Weak validation means that the server's content could be different from what already is on the client, but the change is not significant enough for the server to pass back new data. Let's go back to that banking information example. Let's say the banking information also contains some metadata information on an A/B test going on. This information is not essential and probably doesn't need to be updated on the client if we are performing live updates on the browser.

To ask a server to perform weak validation, you would prepend your Etag with W/.

Let's build a server that can perform both strong and weak Etag validation.

const express = require('express');
const md5 = require('md5');

const server = express();
const port = 3000;

const article = {
  content: 'Hello there! this is an article there!',
  meta: 'Meta content for user',
  adInfo: '349243'
}

// gets an article from "our database"
const getArticle = () => Promise.resolve(article);

const generateETag = (article) => {
  const contentHash = md5(article.content);
  const metaHash = md5(article.meta + article.adInfo);

  return `${contentHash}_${metaHash}`;
}

const validateETag = (etag, article) => {
  const useWeakValidation = etag.includes('W/');
  const parsedTag = etag.replace('W/', '');

  if (useWeakValidation) {
    const weakCompare = md5(article.content);

    return weakCompare === parsedTag.split('_')[0];
  }

  const strongCompare = generateETag(article);

  return strongCompare === parsedTag;
}

server.get('/article', async (req, res) => {
  const etag = req.headers['if-none-match'];

  const article = await getArticle();

  if (!etag || validateETag(etag, article)) {
    res.sendStatus(304);
    return;
  }

  const nextEtag = generateETag(article);
  res.setHeader('ETag', nextEtag);
  res.send({ article });
})

server.listen(port, () => console.log(`App listening at 
    http://localhost:${port}`));

Above, we created a function called generateTag that creates an ETag composed of two parts, a contentHash and metaHash. The contentHash is an md5 hash of only the article's content. The metaHash is an md5 hash of all the non-content parts of this article.

We also created a validation function that will:

• If weak validation is requested: we return a new payload if the article's content's md5 hash is different than what is on the server. We will send a 304 if any other data has changed.

• If strong validation: we will return content if anything in our article object has changed, we check both parts of the md5 hash group.

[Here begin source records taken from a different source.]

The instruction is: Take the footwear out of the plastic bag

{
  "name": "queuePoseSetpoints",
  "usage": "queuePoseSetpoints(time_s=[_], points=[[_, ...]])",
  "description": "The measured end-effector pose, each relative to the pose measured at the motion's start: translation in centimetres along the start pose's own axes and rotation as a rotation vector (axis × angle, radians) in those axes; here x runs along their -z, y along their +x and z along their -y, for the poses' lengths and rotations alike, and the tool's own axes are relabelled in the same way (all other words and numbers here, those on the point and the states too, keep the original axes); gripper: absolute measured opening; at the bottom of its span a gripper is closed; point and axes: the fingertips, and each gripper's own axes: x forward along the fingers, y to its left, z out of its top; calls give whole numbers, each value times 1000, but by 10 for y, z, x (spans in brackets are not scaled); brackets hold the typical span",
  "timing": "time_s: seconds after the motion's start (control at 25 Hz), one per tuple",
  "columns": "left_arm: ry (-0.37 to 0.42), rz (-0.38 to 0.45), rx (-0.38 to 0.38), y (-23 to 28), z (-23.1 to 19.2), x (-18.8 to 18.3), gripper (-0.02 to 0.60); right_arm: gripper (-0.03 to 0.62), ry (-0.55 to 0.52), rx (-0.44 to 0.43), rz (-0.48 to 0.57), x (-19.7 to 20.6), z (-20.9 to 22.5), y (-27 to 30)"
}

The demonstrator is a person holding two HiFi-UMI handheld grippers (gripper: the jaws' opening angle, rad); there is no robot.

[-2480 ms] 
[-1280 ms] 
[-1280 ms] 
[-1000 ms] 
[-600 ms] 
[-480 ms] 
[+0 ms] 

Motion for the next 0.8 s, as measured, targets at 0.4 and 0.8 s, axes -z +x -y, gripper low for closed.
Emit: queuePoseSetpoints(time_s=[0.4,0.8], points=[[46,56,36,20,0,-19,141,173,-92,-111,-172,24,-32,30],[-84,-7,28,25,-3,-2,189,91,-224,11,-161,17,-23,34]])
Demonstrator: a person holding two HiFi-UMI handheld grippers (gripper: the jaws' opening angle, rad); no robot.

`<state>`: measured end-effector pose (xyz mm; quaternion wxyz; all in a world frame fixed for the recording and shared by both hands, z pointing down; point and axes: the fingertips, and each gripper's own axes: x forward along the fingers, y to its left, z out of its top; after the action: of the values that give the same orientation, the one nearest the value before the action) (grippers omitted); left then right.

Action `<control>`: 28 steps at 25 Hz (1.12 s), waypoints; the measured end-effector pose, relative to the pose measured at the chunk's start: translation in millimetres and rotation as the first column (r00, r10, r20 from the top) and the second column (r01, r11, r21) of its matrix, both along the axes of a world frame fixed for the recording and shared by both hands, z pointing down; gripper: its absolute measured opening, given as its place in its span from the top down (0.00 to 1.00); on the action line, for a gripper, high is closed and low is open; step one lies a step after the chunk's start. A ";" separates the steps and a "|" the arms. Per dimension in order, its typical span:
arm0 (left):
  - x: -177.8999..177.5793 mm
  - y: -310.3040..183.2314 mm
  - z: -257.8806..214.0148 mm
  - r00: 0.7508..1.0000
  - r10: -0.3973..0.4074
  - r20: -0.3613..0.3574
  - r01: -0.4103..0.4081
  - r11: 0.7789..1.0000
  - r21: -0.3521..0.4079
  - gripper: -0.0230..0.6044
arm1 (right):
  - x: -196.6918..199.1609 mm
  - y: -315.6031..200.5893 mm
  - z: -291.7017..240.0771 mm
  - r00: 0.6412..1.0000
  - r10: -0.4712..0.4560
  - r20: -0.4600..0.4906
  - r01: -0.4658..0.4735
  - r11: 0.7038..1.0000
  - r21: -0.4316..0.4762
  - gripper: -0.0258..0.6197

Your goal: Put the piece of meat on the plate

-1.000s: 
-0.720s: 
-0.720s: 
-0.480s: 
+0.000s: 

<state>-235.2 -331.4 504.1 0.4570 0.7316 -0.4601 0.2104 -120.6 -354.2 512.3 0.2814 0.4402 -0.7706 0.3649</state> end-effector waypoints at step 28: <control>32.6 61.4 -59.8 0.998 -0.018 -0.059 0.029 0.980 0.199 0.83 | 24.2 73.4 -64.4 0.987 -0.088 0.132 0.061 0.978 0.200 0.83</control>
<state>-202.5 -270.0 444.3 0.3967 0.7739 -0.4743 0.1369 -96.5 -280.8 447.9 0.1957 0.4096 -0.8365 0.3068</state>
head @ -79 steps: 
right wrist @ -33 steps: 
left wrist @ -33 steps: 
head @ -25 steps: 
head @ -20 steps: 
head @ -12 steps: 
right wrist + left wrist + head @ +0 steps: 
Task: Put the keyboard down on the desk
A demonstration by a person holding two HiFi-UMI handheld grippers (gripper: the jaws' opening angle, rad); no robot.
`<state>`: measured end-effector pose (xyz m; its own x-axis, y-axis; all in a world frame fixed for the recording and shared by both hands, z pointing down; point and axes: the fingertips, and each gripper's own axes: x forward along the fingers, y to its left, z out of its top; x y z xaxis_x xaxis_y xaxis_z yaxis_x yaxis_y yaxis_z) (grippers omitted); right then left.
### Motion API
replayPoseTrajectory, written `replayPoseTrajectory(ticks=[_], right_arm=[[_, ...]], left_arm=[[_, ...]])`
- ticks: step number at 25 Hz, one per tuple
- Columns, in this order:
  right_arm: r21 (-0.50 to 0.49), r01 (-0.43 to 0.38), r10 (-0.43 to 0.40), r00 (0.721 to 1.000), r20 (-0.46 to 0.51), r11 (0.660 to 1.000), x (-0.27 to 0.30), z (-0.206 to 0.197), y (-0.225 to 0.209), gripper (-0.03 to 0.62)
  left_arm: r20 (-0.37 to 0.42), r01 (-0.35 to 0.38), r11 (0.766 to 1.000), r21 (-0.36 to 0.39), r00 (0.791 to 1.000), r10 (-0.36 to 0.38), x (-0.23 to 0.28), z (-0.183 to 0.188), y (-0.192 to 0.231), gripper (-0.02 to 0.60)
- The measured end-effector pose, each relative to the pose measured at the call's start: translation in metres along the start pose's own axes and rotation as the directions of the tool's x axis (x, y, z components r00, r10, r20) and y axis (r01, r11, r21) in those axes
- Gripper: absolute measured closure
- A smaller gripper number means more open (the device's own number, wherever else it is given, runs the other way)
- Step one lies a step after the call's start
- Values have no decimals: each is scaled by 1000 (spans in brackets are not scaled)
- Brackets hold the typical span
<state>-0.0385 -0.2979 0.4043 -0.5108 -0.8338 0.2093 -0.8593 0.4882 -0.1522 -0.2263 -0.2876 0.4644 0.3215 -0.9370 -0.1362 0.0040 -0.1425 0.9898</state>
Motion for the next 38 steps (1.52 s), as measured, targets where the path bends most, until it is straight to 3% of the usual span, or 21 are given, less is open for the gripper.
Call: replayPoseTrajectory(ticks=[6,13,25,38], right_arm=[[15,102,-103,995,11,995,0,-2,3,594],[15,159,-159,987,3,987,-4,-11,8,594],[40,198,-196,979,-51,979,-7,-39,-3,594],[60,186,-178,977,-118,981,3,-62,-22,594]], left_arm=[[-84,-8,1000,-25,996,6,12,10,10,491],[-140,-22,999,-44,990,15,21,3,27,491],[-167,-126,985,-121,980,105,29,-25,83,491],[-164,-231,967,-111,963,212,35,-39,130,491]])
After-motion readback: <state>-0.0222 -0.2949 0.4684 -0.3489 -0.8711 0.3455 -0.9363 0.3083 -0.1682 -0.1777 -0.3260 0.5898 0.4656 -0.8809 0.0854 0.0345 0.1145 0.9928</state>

Weak validation is a little more complicated to implement then just checking if any byte has changed. Still, the benefit of building weak validation can help reduce unnecessary GETs when doing repetitive polls.

Conclusion

Conditional GETs are a straightforward way to reduce the bandwidth handled through your application. The bandwidth savings can directly reduce your networking costs and also help your customers reduce their networking costs (if they pay for their bandwidth).

Try this solution out alongside client-side caching, and you can have even more savings as users who return to your website or app don't need to redownload content that hasn't changed since their last visit. Anyway, give it a go--let me know what you make!

Comments

[huynhkhanh226]

Is there any way to do it automatically? I am also in need of this solution, but I want to do it automatically like static files.

Thanks for your solution!

[Shubham Naik]

Hi there - sorry for the delay.

What are you developing with, most static asset middleware should already come with it prebuilt. If you're using express, using express.static function should automatically come with etag support and caching.